Step 6: Deliver with Quality Report
Provide the generated content along with a quality summary:
## Voice Clone Quality Report
**Profile Used:** user-style-profile.json (N samples, M total words)
| Metric | Target | Actual | Status |
| ------------------- | ------ | ------ | ------ |
| Avg sentence length | 18.3 | 17.8 | PASS |
| Vocabulary overlap | >= 40% | 45% | PASS |
| Tone formality | 2.8 | 3.1 | PASS |
| Paragraph length | 3.2 | 3.5 | PASS |
| Refinement rounds | - | 1 | - |
Iron Laws
- ALWAYS load the style profile before generating any content -- generation without profile constraints produces generic output that does not match the target voice.
- NEVER copy verbatim sentences or distinctive phrases from the original samples into generated content -- the goal is to replicate patterns, not plagiarize.
- ALWAYS perform A/B comparison after generation -- unverified output may drift significantly from the target voice without detection.
- NEVER exceed 3 refinement iterations -- diminishing returns beyond 3 rounds; deliver the best result with a deviation report instead.
- ALWAYS include a quality report with the delivered content -- the consumer needs to know how closely the output matches the target voice.
Anti-Patterns
| Anti-Pattern | Why It Fails | Correct Approach |
| ------------------------------------------------------- | ----------------------------------------------------- | -------------------------------------------------------- |
| Generating without loading the style profile | No constraints; output is generic | Always load and validate profile before generation |
| Hardcoding style constraints instead of reading profile | Constraints become stale; do not match actual samples | Read from .claude/context/data/user-style-profile.json |
| Copying memorable phrases from samples | Plagiarism detection; not authentic style transfer | Extract patterns (word frequency, tone) not content |
| Skipping the comparison step | No quality signal; style drift goes undetected | Always run A/B comparison on all five metrics |
| Infinite refinement loop | Diminishing returns; wastes tokens and time | Cap at 3 iterations; deliver best result with report |
Integration with style-analyzer
This skill depends on style-analyzer for its input:
[User samples] --> style-analyzer --> user-style-profile.json --> voice-clone-generator --> [Generated content]

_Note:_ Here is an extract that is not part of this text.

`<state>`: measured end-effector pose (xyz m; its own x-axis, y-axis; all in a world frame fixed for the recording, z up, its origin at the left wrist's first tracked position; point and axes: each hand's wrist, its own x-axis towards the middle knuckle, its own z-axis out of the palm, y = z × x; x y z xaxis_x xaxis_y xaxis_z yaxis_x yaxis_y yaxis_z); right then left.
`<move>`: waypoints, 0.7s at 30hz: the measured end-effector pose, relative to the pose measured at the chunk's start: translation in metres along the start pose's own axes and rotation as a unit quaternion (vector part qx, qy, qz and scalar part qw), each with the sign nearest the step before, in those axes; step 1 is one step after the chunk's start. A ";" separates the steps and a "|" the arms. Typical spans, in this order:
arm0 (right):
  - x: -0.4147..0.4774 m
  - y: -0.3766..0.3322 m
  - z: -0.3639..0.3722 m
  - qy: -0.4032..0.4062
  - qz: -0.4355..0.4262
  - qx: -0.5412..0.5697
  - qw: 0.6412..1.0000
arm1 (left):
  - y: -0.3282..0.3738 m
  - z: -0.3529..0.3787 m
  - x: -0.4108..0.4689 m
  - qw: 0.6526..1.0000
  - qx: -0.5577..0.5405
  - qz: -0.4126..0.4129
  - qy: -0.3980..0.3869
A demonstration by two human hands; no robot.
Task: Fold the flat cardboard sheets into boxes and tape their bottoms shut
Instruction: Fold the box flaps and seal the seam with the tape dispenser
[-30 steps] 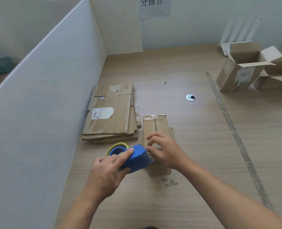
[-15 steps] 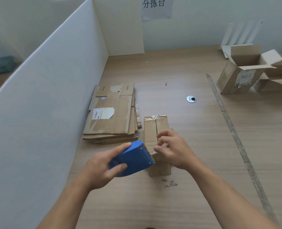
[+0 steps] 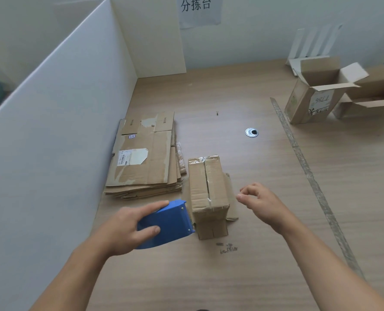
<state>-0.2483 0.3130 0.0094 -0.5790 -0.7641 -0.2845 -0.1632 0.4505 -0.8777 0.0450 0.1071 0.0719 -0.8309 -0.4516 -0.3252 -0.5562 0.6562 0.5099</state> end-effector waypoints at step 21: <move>0.008 0.023 0.031 0.049 0.086 -0.088 0.991 | 0.030 -0.009 0.059 0.987 0.026 -0.143 -0.076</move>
<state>-0.2317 0.3030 -0.0251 -0.6836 -0.6249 -0.3770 -0.1876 0.6496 -0.7367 -0.0205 0.0951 0.0756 -0.6313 -0.5289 -0.5672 -0.7645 0.5474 0.3404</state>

If user-style-profile.json does not exist when this skill is invoked, the agent should invoke style-analyzer first.
Assigned Agents
This skill is used by:
voice-replicator-agent-- Primary consumer for style-constrained content generation
Memory Protocol (MANDATORY)
Before starting:
node .claude/lib/memory/memory-search.cjs "voice clone generation style constraints"
Read .claude/context/memory/learnings.md
After completing:
- New generation pattern ->
.claude/context/memory/learnings.md - Quality issue found ->
.claude/context/memory/issues.md - Constraint tuning decision ->
.claude/context/memory/decisions.md
ASSUME INTERRUPTION: Your context may reset. If it's not in memory, it didn't happen.